Jalur Menuju Seruni Point: Mendaki Tangga Menuju Langit
Oke, sekarang kita bahas jalurnya ya.
Untuk mencapai Seruni Point, kamu bisa mulai dari Probolinggo. Perjalanan sekitar 2,5–3 jam dari pusat kota Malang atau Surabaya. Kalau naik motor atau mobil pribadi, jalannya cukup menanjak dan sempit, jadi pastikan kendaraanmu fit. Saya sendiri waktu itu pakai motor sewaan—dan nggak bohong, sempat agak ngilu waktu nanjak tikungan terakhir menjelang parkiran Seruni.
Setelah sampai di tempat parkir Seruni Point, petualangan sesungguhnya dimulai.
Dari sana, kamu harus berjalan kaki sekitar 1,5 km dan menaiki lebih dari 250 anak tangga menuju gardu pandang Seruni. Ya, 250 anak tangga! Tapi percayalah, setiap langkahnya worth it.
Saya sempat bertemu seorang bapak petani lokal bernama Pak Darto di tangga ke-180. Dia lagi bawa karung rumput, naik turun gunung seperti biasa. Ketika saya tanya, “Nggak capek, Pak?” Dia cuma senyum, “Capek itu cuma di kaki, Mas. Tapi kalau hati senang, ya hilang capeknya.”
Ucapan itu nempel banget di kepala saya sampai sekarang. Ada hikmah tersendiri dari setiap pendakian—baik di dunia nyata maupun hidup.
Sesampainya di atas, kamu bakal melihat dek pandang berbentuk lingkaran dengan latar belakang Gunung Bromo, Semeru, dan Batok. Kalau cuaca mendukung, kamu bahkan bisa lihat laut pasir dan kaldera Bromo yang menyelimuti kawasan dengan kabut tipis. Surreal banget.
Sunrise via Seruni: Bukan Sekadar Cahaya, Tapi Sebuah Perasaan
Momen paling ditunggu semua orang di rute ini tentu saja adalah matahari terbit. Sunrise di Bromo memang ikonik, tapi via Seruni memberikan sesuatu yang lebih… personal.
Sekitar jam 05.10 pagi, langit mulai berubah. Ada gradasi warna yang nggak bisa kamu lihat di tempat lain—ungu, jingga, merah muda, lalu perlahan kuning keemasan. Gunung Batok berdiri gagah, sementara Semeru kadang mengeluarkan asap tipis yang membuat lanskapnya seperti lukisan bergerak.

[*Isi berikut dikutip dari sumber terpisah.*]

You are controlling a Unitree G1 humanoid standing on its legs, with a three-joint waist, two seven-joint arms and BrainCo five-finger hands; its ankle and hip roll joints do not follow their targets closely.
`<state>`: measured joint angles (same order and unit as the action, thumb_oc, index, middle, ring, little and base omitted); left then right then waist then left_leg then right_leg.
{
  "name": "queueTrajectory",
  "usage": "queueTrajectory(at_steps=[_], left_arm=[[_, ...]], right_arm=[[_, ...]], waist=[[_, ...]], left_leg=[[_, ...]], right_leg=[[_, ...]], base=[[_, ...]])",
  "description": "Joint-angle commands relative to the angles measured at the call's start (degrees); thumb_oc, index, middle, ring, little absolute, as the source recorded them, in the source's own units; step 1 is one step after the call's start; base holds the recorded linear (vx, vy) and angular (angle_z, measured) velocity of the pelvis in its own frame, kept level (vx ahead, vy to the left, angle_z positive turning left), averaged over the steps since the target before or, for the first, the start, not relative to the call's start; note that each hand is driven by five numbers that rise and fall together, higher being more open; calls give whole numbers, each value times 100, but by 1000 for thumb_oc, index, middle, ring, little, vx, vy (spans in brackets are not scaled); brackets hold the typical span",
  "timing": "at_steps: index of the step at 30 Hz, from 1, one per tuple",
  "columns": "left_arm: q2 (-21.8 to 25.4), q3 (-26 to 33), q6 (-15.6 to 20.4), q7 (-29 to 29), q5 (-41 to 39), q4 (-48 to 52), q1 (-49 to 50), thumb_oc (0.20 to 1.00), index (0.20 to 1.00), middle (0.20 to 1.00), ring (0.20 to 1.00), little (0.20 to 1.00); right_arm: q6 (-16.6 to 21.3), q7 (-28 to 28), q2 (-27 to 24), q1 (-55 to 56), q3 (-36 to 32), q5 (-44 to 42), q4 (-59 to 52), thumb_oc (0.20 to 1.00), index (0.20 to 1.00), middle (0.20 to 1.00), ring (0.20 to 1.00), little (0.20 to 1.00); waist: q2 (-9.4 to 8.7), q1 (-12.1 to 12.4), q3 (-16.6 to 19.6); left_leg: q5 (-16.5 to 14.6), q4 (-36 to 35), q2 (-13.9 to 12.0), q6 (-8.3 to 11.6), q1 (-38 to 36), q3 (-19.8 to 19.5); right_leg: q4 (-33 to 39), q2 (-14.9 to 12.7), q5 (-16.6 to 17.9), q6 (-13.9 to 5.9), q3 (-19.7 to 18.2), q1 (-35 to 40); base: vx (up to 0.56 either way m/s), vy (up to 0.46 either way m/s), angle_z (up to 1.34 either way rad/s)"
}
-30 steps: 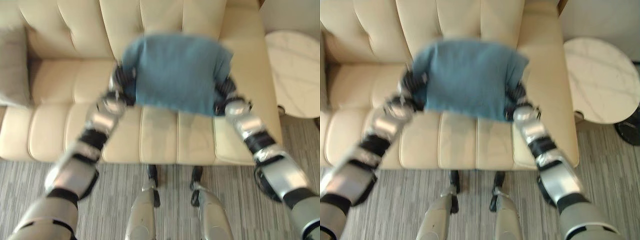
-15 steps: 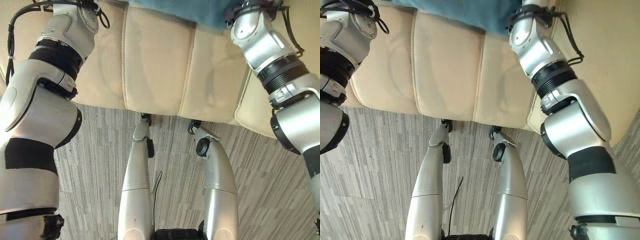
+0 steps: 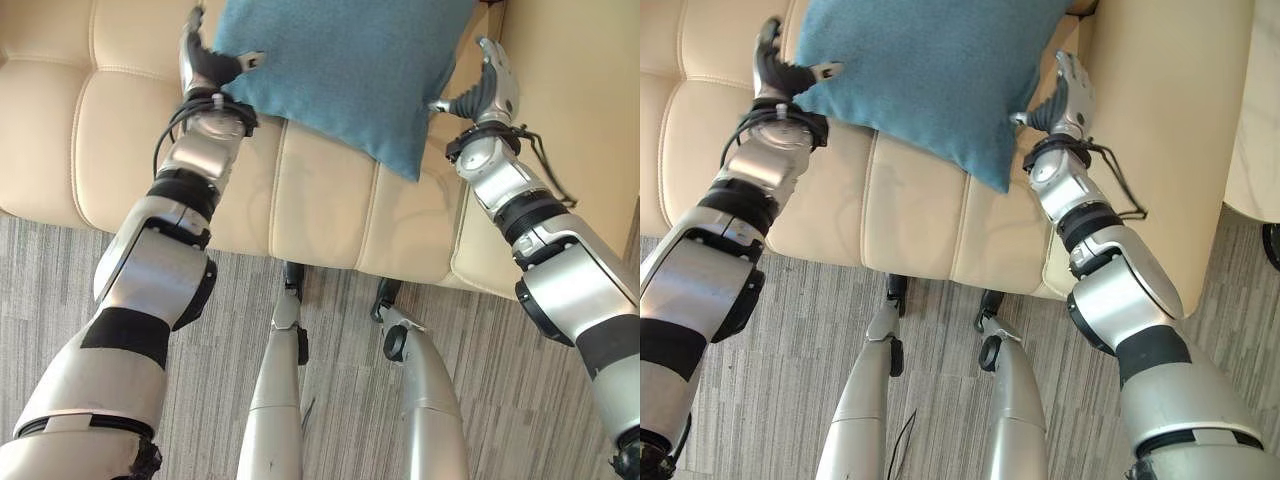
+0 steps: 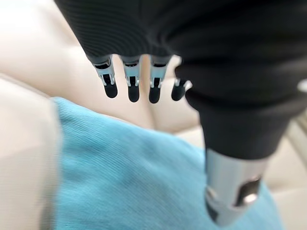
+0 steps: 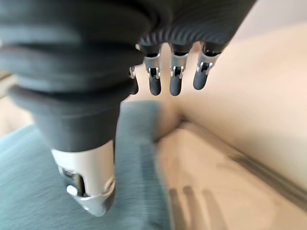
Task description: Pick up all the scattered cushions and arrange them neatly on the sofa.
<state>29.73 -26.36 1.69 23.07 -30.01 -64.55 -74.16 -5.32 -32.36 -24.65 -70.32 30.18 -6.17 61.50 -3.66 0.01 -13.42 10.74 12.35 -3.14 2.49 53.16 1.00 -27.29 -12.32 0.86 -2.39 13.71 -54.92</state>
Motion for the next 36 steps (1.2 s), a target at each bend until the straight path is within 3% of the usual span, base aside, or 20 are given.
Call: queueTrajectory(at_steps=[1,5,7,10,15,21,27,36], left_arm=[[569,159,535,-314,-371,145,-294,1000,1000,1000,1000,1000],[863,759,445,-527,-90,804,1376,1000,1000,1000,1000,1000],[880,1161,423,-602,60,1192,2385,1000,1000,1000,1000,1000],[697,1698,336,-763,349,1779,3963,1000,1000,1000,1000,1000],[423,1991,125,-1248,857,1978,5400,1000,1000,1000,1000,1000],[-182,2326,40,-1400,1405,2532,6713,1000,1000,1000,1000,1000],[-588,2227,-37,-1514,1797,2889,7164,1000,1000,1000,1000,1000],[-791,2186,-167,-1614,2319,3604,7820,1000,1000,1000,1000,1000]], right_arm=[[291,-40,-247,-134,-297,-468,-374,1000,1000,1000,1000,1000],[455,132,-113,1314,-1078,-744,-1132,1000,1000,1000,1000,1000],[549,317,12,2203,-1432,-865,-1571,1000,1000,1000,1000,1000],[517,779,191,3619,-1740,-900,-2141,1000,1000,1000,1000,1000],[341,1749,56,4824,-1861,-694,-2542,1000,1000,1000,1000,1000],[437,2300,121,5764,-2114,-270,-3074,1000,1000,1000,1000,1000],[419,2450,217,6155,-2129,144,-3093,1000,1000,1000,1000,1000],[487,2438,743,7001,-2574,-90,-3447,1000,1000,1000,1000,1000]], waist=[[83,32,-421],[110,-19,-355],[96,-47,-274],[81,-108,-35],[63,-183,371],[98,-171,780],[91,-163,928],[24,-215,886]], left_leg=[[-1305,157,90,99,-1208,14],[-1275,-285,127,96,-2242,158],[-1118,-493,157,55,-2631,262],[-1079,-857,120,38,-3330,366],[-1064,-1278,84,29,-4215,507],[-1099,-1657,122,-30,-4994,662],[-1198,-1709,154,-65,-5362,713],[-1310,-1735,218,-162,-5607,822]], right_leg=[[1016,131,-367,-522,-91,1493],[1501,174,-269,-541,-66,2509],[1760,173,-104,-524,-17,2914],[2102,216,-46,-588,-26,3608],[2432,279,-37,-664,-88,4376],[2665,341,-85,-711,-184,5028],[2733,352,-135,-731,-205,5389],[2676,277,-84,-812,-290,5477]], base=[[48,84,0],[77,92,-16],[78,94,-18],[182,62,-12],[126,52,-12],[72,44,-23],[23,42,-4],[-35,63,-8]])
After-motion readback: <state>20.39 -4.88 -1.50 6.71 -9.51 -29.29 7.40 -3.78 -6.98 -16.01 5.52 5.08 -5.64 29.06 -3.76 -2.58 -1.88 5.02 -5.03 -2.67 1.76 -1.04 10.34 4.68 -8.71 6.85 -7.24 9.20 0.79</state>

Waktu itu saya sempat diam sekitar lima menit penuh. Tanpa kamera. Tanpa ngobrol. Cuma duduk dan menikmati. Mungkin ini yang disebut meditasi visual. Ada ketenangan luar biasa waktu melihat alam bekerja sesuai ritmenya sendiri. Tanpa tekanan, tanpa tenggat waktu.
Yang menarik, di Seruni Point, kamu bisa menikmati sunrise tanpa terlalu banyak gangguan. Jumlah pengunjungnya belum sebanyak Penanjakan 1, jadi terasa lebih eksklusif. Bahkan saya sempat dapat spot duduk sendiri di sisi tebing, cuma ditemani segelas kopi dari warung kecil yang buka pagi-pagi sekali.
“Pagi ini hawanya bagus ya, Mas,” kata ibu warung sambil menyuguhkan kopi panas. Saya hanya mengangguk. Karena saat itu, kata-kata rasanya nggak cukup menggambarkan keindahan yang sedang saya lihat.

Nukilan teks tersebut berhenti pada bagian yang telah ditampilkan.